10. Hukuk Dairesi 2008/17895 E. , 2010/2562 K.
"İçtihat Metni".....
Davacı, 506 sayılı Kanun kapsamındaki zorunlu sigortalılık sürelerinin tespitini istemiştir.
Mahkemece, davanın reddi yönünde karar verilmiştir.
Hükmün, davacı ile davalı ..... Başkanlığı vekili tarafından temyiz edilmesi üzerine, temyiz isteklerinin süresinde olduğu anlaşıldıktan ve Tetkik Hâkimi ... tarafından düzenlenen raporla dosyadaki kâğıtlar okunduktan sonra işin gereği düşünüldü ve aşağıdaki karar tespit edildi.

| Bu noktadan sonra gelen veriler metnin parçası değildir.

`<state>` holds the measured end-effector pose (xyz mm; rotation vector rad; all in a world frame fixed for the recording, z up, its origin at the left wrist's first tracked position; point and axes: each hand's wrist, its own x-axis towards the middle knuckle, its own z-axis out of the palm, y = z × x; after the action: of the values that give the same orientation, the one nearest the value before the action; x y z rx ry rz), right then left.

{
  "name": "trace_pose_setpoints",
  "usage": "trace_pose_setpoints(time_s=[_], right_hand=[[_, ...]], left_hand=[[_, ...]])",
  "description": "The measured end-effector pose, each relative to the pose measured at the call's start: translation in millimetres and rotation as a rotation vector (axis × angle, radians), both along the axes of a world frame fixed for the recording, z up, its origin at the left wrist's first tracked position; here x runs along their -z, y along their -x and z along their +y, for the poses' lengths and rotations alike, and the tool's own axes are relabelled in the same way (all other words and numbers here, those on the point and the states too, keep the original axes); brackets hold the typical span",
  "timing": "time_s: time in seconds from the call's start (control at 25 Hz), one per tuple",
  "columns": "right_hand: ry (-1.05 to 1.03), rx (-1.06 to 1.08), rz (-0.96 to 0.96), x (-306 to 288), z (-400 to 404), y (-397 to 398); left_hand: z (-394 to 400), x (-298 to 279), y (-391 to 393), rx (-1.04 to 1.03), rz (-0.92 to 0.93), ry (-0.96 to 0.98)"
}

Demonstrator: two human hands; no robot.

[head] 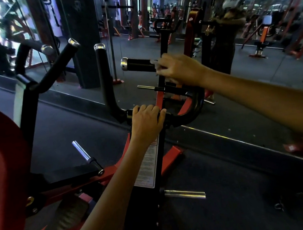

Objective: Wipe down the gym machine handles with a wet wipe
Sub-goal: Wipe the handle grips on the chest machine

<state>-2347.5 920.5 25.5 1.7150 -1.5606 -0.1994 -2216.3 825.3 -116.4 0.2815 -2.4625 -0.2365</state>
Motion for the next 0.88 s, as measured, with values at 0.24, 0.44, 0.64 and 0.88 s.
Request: trace_pose_setpoints(time_s=[0.24,0.44,0.64,0.88], right_hand=[[-0.037,0.398,0.116,18.9,53.4,-8.9],[0.096,0.675,-0.232,24.0,49.9,-40.6],[0.192,0.731,-0.391,33.9,52.4,-63.2],[0.294,0.725,-0.707,65.5,58.0,-79.3]], left_hand=[[2.5,-2.4,-1.5,-0.024,0.019,0.014],[3.6,-7.7,-5.1,-0.018,-0.059,0.008],[2.7,-11.0,-5.5,-0.024,-0.117,-0.009],[2.5,-10.0,-6.0,-0.013,-0.120,-0.009]])
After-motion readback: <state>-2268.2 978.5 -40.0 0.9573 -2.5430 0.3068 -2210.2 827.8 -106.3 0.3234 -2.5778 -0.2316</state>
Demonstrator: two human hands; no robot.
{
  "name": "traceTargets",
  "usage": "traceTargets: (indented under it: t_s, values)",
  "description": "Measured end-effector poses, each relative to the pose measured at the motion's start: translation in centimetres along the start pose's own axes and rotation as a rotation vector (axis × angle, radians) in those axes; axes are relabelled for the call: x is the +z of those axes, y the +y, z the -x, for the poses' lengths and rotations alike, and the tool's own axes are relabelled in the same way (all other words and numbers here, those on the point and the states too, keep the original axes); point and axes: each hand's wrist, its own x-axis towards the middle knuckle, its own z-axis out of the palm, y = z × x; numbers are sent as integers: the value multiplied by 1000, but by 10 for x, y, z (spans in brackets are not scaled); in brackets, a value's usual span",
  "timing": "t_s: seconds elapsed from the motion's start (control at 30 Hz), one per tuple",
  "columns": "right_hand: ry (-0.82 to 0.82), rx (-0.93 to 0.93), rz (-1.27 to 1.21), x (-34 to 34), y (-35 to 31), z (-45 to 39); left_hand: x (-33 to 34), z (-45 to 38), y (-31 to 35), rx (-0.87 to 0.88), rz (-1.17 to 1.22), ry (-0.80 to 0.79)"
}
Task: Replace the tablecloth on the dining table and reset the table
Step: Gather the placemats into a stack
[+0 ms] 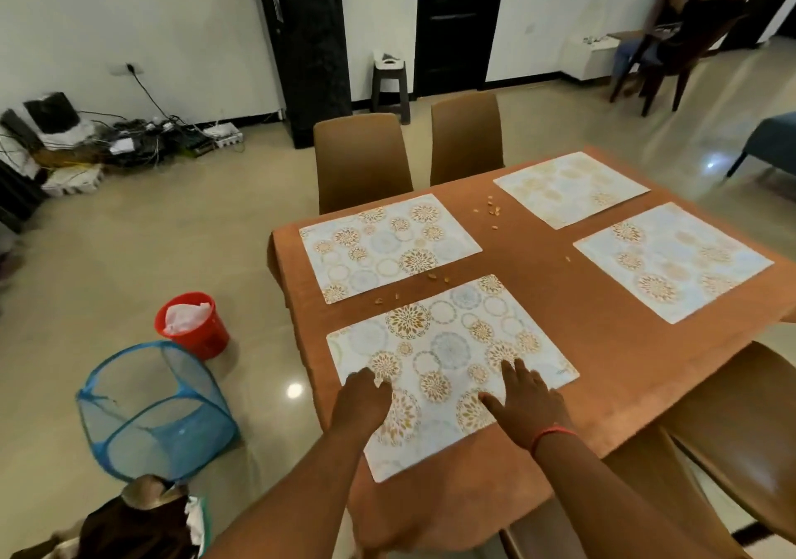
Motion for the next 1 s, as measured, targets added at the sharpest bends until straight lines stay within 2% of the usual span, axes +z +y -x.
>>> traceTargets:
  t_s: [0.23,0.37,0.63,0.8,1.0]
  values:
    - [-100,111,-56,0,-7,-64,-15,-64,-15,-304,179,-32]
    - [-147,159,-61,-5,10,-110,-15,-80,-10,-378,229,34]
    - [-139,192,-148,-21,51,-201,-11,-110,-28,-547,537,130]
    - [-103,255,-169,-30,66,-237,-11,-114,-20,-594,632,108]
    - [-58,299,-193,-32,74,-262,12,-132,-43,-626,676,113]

1-) Davalı Kurum vekilinin temyiz istemi yönünden;
Mahkemece davanın reddi yönünde hüküm kurulmuş olup, avukatlık ücreti, yargılama gideri, karar ve ilam harcı konusunda davalı Kurum aleyhine herhangi bir hata da bulunmadığı belirgin olmakla, davalı Kurum vekilinin temyiz dilekçesinin, temyiz yoluna başvurulmasında hukuki yarar yokluğu nedeniyle reddine karar verilmesi gerekmektedir.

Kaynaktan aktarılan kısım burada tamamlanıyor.